Does MBUU produce enough cash relative to debt?
Over the past year, MBUU has maintained its debt levels at around US$109m including long-term debt. At this constant level of debt, MBUU’s cash and short-term investments stands at US$72m for investing into the business. Additionally, MBUU has generated cash from operations of US$67m in the last twelve months, leading to an operating cash to total debt ratio of 61%, signalling that MBUU’s debt is appropriately covered by operating cash. This ratio can also be a sign of operational efficiency as an alternative to return on assets. In MBUU’s case, it is able to generate 0.61x cash from its debt capital.
Can MBUU meet its short-term obligations with the cash in hand?

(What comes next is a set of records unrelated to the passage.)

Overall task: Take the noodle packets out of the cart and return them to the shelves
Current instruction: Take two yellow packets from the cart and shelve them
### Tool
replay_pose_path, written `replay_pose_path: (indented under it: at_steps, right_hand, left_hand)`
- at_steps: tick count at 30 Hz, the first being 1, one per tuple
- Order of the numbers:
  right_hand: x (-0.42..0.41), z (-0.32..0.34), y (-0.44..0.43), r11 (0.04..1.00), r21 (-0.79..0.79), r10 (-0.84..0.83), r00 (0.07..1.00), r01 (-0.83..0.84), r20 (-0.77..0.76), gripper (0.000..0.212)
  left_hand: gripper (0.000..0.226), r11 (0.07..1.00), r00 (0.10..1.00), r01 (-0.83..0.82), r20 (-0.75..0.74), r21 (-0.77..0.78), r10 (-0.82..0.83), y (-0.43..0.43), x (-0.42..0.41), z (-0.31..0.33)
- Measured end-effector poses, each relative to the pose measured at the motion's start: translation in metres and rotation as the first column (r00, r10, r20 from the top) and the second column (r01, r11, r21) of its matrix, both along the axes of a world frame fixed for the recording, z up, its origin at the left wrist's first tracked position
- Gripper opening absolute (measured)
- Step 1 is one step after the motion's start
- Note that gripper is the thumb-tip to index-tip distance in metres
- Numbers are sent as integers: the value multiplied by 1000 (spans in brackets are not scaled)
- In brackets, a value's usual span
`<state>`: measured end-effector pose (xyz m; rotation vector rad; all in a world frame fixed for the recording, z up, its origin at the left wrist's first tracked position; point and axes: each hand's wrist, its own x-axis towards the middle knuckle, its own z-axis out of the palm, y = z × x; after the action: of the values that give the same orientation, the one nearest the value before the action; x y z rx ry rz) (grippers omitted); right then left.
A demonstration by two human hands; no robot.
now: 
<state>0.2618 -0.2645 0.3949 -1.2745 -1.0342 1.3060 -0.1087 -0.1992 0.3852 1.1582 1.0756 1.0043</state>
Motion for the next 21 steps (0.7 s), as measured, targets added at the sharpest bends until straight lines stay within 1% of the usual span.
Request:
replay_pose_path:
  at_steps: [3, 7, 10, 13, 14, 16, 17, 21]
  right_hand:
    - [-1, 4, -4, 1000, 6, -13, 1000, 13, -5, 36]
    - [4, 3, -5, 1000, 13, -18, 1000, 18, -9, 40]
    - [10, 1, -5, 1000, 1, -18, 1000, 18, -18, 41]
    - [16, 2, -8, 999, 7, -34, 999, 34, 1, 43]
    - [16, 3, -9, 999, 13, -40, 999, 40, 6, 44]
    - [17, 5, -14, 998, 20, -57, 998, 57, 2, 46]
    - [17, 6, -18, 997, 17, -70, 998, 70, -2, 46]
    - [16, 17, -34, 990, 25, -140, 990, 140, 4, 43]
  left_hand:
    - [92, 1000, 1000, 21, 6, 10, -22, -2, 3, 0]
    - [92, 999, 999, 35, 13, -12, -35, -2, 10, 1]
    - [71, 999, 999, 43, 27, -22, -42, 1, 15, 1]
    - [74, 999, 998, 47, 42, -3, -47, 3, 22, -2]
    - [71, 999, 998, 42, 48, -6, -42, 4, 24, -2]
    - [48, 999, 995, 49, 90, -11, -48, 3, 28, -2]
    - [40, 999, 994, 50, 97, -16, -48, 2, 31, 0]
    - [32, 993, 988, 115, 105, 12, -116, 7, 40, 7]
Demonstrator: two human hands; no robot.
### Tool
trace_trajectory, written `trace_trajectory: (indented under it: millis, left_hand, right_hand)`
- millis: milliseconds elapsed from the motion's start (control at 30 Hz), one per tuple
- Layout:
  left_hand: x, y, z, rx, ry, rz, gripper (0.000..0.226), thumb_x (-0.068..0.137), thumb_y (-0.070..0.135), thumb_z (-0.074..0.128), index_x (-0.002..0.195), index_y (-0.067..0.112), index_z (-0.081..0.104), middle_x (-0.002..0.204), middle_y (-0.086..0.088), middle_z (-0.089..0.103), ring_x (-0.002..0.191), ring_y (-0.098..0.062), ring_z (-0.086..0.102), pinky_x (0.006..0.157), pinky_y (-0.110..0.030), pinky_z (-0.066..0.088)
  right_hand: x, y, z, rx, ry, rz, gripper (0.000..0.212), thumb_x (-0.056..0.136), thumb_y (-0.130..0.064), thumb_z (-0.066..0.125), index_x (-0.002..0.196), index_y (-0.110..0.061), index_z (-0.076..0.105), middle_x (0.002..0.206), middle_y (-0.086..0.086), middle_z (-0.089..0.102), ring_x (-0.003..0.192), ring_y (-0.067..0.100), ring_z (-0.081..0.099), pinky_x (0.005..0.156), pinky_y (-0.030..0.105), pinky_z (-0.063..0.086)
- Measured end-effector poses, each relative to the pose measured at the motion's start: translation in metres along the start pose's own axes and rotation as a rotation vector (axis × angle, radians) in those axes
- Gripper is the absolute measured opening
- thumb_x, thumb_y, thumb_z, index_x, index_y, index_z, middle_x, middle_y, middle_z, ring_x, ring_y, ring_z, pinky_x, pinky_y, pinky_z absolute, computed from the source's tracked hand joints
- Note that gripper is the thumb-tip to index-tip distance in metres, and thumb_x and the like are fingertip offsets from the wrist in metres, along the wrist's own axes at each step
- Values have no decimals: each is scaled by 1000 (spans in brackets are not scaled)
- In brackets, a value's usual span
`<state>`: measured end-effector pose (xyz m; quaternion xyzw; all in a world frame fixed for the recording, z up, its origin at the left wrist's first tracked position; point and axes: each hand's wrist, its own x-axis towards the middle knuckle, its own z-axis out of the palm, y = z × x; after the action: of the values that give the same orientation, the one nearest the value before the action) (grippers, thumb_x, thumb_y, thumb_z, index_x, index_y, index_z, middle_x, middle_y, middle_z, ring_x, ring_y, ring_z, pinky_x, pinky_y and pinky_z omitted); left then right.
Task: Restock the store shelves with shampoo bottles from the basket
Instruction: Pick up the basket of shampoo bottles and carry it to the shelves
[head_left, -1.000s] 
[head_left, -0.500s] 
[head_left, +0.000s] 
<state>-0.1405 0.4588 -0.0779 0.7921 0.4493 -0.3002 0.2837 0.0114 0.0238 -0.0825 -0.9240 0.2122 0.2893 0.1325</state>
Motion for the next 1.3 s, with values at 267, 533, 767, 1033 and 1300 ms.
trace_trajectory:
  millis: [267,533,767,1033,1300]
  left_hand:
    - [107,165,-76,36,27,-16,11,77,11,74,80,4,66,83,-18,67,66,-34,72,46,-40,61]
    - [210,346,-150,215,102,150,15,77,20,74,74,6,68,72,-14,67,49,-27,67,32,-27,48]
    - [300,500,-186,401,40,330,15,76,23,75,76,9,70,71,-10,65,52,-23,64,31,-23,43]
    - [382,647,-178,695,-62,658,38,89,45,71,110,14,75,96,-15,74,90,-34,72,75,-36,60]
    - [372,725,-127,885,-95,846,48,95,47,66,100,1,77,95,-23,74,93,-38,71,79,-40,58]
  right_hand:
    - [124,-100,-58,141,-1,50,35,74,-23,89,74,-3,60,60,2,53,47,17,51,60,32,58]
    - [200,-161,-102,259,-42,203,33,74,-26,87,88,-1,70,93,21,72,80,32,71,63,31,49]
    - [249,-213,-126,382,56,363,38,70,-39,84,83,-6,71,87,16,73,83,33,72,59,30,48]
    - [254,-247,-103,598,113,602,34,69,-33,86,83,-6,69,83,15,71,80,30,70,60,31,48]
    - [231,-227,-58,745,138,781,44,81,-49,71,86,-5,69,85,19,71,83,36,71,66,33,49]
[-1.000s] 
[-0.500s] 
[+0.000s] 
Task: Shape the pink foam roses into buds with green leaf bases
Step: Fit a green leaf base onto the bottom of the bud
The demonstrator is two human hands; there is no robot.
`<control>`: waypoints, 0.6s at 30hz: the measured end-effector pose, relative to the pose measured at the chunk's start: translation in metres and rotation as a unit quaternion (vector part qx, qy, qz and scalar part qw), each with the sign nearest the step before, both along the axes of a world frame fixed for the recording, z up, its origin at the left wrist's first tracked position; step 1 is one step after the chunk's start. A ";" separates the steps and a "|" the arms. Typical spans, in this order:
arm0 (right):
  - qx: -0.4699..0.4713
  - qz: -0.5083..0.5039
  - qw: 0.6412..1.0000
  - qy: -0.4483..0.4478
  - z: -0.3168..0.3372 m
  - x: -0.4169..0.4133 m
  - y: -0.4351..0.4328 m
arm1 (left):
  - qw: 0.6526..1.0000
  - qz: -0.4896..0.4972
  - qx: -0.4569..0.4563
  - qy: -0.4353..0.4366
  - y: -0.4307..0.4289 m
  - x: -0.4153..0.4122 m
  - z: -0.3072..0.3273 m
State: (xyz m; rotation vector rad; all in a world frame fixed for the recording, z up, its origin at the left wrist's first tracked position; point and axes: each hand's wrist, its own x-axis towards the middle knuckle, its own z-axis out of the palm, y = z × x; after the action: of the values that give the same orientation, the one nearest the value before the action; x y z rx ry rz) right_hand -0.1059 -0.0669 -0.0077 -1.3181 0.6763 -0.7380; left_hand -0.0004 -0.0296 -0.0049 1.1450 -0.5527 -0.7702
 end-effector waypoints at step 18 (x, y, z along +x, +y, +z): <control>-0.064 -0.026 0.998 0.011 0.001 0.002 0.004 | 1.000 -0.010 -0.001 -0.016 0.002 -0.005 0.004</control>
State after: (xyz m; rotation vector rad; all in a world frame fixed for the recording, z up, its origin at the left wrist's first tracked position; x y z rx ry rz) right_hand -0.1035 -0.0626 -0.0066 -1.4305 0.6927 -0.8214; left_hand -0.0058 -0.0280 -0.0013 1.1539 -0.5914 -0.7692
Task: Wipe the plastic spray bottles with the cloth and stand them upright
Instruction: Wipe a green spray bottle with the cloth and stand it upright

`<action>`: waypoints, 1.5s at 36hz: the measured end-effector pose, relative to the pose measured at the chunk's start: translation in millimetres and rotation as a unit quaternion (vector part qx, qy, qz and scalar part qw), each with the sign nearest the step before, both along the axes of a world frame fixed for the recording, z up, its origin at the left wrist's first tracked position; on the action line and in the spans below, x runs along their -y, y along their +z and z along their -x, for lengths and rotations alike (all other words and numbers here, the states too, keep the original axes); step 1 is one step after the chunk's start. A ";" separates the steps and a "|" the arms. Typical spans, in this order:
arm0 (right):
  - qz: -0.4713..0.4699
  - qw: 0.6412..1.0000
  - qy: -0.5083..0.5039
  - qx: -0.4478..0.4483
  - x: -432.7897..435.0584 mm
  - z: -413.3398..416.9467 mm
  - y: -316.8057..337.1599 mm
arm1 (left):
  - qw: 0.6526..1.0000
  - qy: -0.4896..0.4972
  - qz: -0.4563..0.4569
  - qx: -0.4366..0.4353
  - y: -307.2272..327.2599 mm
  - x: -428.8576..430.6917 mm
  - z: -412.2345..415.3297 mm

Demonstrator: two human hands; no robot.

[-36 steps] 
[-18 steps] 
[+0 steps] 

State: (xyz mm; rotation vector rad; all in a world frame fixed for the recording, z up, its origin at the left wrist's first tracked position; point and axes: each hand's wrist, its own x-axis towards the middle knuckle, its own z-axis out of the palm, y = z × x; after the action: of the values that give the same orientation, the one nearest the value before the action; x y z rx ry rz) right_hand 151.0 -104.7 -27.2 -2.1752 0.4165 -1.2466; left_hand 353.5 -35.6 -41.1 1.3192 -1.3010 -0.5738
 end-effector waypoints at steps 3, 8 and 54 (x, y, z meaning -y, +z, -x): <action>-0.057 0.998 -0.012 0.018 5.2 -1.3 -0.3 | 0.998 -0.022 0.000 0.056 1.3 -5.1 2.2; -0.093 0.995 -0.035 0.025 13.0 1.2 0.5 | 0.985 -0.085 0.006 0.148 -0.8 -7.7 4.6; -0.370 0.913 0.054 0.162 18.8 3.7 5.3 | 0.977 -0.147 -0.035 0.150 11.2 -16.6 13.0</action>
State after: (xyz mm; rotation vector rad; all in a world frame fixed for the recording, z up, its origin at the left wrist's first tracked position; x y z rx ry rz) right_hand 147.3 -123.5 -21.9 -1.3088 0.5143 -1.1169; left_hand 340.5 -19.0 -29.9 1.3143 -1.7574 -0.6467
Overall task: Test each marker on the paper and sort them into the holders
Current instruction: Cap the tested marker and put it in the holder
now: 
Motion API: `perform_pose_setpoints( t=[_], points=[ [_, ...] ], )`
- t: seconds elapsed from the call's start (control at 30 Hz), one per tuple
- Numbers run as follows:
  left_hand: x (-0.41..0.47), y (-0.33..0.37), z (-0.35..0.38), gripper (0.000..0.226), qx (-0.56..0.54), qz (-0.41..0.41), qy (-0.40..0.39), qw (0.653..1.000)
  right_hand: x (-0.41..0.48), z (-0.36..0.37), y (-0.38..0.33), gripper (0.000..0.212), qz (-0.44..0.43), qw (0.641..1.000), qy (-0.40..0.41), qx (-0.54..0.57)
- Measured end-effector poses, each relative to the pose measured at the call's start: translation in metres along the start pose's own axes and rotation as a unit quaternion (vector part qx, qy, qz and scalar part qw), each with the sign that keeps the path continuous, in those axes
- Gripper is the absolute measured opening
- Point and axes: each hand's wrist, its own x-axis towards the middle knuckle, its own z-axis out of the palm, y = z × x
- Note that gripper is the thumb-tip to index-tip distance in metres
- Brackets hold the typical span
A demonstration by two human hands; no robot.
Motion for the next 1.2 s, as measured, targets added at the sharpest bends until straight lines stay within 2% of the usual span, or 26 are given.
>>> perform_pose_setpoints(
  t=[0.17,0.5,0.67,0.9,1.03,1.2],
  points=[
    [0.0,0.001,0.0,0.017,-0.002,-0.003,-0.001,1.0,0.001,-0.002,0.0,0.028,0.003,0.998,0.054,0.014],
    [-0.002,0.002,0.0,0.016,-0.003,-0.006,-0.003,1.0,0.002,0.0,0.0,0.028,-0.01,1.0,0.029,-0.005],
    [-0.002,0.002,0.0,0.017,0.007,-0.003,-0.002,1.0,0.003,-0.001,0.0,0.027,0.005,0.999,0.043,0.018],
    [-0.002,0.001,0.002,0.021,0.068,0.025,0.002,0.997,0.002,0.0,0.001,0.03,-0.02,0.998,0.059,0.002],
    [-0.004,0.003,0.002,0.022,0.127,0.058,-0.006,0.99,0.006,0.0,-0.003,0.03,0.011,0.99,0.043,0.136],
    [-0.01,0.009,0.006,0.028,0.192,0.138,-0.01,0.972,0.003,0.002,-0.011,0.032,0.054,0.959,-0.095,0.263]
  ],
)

At the current liabilities level of US$69m, it seems that the business has maintained a safe level of current assets to meet its obligations, with the current ratio last standing at 2.19x. For Leisure companies, this ratio is within a sensible range as there’s enough of a cash buffer without holding too much capital in low return investments.
Does MBUU face the risk of succumbing to its debt-load?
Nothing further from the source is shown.